Cronin, a quorum of one. Cronin, who elected the two others by a
plurality of his own vote. I see him now, armed with Hoadley's
opinion and Grover's certificate, trudging wearily and drearily
over the wide and wasted deserts of the West, with a little card
marked "S.J.T. 15 G.P."
Then came the great question of who shall count the electoral
vote. The Vice-President being a Republican, it was generally
contended, at least by me, that he had a right to count that vote.

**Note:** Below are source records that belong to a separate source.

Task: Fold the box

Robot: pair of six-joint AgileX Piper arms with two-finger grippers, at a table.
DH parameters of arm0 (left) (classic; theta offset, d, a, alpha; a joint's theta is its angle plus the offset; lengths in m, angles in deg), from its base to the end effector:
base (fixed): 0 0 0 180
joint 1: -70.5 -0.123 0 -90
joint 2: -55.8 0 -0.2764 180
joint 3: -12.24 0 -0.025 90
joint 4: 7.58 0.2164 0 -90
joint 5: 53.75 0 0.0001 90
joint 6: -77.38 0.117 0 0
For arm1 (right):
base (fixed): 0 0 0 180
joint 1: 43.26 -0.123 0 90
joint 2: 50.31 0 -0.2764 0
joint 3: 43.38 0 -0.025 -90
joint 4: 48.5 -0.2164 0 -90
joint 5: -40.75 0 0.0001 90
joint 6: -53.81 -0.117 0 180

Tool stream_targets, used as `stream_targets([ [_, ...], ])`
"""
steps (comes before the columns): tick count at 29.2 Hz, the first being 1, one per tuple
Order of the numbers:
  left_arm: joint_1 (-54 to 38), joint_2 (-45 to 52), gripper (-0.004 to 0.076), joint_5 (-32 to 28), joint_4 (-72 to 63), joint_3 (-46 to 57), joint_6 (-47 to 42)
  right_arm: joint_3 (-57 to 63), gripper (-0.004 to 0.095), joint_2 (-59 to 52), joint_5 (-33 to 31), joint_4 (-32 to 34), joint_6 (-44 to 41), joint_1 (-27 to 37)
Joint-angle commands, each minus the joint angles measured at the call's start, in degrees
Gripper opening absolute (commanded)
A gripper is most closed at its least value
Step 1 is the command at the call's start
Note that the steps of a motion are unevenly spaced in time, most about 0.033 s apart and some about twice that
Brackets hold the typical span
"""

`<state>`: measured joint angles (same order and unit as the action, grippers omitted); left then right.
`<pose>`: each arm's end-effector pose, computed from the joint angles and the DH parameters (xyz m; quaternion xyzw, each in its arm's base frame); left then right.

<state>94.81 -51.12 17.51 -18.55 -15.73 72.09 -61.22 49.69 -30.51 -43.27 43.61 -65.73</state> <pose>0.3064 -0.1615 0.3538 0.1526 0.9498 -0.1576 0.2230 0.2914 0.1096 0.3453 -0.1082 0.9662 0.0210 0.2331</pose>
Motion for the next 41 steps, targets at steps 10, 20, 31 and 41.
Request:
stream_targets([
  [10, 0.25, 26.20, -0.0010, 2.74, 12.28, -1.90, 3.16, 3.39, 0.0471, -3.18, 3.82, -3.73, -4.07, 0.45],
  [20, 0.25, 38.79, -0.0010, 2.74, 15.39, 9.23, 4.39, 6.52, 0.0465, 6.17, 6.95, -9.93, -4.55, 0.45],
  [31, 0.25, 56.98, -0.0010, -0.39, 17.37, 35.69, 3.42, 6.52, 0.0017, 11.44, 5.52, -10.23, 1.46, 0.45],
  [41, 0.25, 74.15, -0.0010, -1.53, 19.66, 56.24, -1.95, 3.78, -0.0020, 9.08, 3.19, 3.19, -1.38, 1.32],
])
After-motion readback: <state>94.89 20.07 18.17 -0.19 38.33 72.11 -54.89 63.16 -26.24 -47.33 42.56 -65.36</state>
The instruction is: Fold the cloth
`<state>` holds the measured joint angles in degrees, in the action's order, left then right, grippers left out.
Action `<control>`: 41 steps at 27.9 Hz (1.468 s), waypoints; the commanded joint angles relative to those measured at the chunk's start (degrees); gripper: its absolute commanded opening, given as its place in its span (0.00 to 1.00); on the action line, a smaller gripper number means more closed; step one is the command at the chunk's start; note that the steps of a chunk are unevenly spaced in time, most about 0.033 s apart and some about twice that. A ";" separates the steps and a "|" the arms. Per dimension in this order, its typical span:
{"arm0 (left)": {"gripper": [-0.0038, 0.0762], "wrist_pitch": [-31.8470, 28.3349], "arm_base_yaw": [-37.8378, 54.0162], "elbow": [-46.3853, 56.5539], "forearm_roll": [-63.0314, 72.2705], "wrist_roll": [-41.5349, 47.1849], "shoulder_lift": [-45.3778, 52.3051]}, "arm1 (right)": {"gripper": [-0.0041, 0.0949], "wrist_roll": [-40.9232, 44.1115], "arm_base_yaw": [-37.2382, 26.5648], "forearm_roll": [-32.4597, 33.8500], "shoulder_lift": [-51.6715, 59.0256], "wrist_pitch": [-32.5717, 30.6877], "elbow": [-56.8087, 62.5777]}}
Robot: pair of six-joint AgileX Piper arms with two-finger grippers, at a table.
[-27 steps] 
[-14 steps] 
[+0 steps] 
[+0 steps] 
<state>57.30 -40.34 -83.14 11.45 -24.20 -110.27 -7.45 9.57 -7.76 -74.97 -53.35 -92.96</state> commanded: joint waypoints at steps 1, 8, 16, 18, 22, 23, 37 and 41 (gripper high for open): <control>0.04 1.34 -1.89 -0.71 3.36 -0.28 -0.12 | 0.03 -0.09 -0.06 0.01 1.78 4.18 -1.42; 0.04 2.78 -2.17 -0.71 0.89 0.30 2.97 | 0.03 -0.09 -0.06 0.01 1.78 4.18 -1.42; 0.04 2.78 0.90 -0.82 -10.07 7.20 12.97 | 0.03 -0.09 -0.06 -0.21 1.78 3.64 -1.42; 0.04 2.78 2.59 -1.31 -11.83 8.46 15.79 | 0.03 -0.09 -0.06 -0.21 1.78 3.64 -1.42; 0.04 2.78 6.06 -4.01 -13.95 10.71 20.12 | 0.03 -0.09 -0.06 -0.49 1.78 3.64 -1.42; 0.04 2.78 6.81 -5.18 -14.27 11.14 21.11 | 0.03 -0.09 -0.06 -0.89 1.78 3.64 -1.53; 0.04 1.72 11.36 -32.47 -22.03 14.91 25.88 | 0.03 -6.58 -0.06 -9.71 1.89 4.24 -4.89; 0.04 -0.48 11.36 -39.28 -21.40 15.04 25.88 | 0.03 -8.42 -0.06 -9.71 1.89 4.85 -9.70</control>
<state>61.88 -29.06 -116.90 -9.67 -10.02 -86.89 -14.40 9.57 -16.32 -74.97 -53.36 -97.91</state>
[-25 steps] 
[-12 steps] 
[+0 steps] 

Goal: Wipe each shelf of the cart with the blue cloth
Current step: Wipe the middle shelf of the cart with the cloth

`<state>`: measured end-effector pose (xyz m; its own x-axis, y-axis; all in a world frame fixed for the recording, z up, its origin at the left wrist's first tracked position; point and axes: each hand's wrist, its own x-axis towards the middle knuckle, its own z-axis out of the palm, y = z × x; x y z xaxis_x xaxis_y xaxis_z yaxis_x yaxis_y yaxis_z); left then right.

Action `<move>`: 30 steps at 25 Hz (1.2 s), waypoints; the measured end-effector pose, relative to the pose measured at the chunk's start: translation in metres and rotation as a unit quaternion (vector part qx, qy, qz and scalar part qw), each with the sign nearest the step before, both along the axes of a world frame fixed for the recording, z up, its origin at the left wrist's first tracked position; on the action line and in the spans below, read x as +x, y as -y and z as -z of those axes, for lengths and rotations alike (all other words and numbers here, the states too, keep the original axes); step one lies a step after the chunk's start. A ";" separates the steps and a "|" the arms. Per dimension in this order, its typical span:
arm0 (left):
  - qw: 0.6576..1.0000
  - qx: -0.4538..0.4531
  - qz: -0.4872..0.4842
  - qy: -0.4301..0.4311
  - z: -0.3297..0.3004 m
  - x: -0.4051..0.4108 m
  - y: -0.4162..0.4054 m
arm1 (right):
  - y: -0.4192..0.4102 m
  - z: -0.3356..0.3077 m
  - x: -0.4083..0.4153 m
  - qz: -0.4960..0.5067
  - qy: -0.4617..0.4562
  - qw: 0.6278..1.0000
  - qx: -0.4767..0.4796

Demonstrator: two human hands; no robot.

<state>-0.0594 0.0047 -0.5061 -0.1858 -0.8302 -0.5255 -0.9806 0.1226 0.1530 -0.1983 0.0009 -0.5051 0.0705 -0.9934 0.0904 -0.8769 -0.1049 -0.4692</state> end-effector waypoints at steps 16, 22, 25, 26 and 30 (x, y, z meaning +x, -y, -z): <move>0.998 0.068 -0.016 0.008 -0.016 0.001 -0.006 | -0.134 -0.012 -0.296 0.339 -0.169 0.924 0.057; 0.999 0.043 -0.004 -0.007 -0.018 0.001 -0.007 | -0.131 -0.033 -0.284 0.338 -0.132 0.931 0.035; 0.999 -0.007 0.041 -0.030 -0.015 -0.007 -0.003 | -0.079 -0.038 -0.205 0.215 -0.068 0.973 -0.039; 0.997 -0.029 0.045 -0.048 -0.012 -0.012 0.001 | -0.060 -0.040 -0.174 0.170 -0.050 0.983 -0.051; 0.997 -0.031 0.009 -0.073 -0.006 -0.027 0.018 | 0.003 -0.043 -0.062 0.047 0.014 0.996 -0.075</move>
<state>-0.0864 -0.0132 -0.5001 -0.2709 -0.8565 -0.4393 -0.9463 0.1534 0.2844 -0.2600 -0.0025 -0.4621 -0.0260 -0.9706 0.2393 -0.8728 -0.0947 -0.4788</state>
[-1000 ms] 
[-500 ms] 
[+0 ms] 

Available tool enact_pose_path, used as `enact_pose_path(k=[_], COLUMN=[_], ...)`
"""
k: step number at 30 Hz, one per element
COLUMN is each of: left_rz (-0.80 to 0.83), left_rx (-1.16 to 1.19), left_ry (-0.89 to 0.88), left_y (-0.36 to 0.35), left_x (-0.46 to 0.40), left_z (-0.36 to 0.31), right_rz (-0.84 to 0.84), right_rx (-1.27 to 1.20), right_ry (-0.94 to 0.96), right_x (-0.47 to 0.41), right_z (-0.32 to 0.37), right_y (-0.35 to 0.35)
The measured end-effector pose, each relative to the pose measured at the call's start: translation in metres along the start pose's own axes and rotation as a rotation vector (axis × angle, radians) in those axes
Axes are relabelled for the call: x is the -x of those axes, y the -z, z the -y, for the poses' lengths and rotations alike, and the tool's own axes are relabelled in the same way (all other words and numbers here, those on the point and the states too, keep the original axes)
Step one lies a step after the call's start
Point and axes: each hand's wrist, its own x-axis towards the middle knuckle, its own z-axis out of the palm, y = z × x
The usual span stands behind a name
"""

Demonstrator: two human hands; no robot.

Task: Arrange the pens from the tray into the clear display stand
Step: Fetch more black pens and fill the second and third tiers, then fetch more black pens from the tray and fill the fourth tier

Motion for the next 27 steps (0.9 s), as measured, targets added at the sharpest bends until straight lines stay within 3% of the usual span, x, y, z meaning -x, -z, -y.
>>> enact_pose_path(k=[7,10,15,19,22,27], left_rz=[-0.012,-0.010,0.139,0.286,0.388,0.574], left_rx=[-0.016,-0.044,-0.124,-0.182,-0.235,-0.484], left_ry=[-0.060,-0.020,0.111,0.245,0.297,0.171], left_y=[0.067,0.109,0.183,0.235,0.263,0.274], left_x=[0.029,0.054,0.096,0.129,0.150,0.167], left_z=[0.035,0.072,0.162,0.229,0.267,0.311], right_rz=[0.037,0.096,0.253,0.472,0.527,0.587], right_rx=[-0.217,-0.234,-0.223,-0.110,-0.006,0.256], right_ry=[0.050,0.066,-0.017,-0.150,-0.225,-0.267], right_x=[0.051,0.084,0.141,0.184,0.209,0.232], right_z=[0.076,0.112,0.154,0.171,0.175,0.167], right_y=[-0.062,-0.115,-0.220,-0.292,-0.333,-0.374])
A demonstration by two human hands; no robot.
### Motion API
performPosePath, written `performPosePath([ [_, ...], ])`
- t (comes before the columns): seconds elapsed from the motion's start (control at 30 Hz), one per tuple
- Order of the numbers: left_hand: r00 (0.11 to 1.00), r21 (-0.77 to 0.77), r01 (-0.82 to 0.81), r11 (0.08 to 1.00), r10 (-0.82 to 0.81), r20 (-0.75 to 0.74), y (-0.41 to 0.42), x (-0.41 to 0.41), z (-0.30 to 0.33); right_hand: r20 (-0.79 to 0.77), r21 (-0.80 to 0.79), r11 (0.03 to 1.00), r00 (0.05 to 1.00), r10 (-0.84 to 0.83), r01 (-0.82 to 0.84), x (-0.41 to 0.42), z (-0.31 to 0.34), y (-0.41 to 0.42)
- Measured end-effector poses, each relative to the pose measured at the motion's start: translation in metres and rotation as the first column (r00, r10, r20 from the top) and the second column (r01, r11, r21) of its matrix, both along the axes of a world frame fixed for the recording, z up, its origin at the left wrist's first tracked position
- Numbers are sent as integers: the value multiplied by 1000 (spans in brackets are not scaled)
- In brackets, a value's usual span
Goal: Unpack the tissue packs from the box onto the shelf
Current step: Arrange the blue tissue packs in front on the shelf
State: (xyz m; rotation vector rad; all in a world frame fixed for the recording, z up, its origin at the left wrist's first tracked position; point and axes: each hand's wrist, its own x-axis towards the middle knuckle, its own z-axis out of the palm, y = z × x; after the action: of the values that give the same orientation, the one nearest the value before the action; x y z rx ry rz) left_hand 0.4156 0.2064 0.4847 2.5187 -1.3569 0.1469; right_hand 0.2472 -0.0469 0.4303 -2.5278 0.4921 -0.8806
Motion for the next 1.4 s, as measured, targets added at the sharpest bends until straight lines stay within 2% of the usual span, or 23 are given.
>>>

My doctrine was, if the Vice-President would count the vote right,
he had the right to count it.
The Vice-President not being a Democrat, the members of that
party claimed that the House could prevent the Vice-President from
counting it, and this was simply because the House was not
Republican. Nearly all decided according to their politics. The
Constitution is a little blind on this point, and where anything is
blind I always see it my way. It was about this time that some of
the Democrats began to talk about bringing one hundred thousand
unarmed men to Washington to superintend the count. Others,
however, got up a scheme to create a court in the United States
where politics should have no earthly influence. Nothing could be
easier, they thought, after we had gone through such a hot and
exciting campaign, than to pick out men who have no prejudices
whatever on the subject. Finally a bill was passed creating a
tribunal to count the vote, if any, and hear testimony, if any, and
declare what man had been elected President, if any. This tribunal
consisted of fifteen men, ten being chosen on account of their
politics -- five from the Senate and five from the House, -- and
they chose four judges from purely geographical considerations. I
was there, and I know exactly how it was. Those four men were
picked with a map of the United States in front of the pickers. The
Democrats chose Justice Field, not because he was a Democrat, but
because he lived on the Pacific slope. They chose Justice Clifford,
not because he was a Democrat, but because he lived on the Eastern
slope; that was fair. Thereupon the Republicans chose Justice
Strong, not because he was a Republican, but because he lived on
the Eastern slope. You can see the point. The Republicans chose
Justice Miller, not because he was a Republican, but because he
represented the great West. They then allowed these four to select
a fifth man.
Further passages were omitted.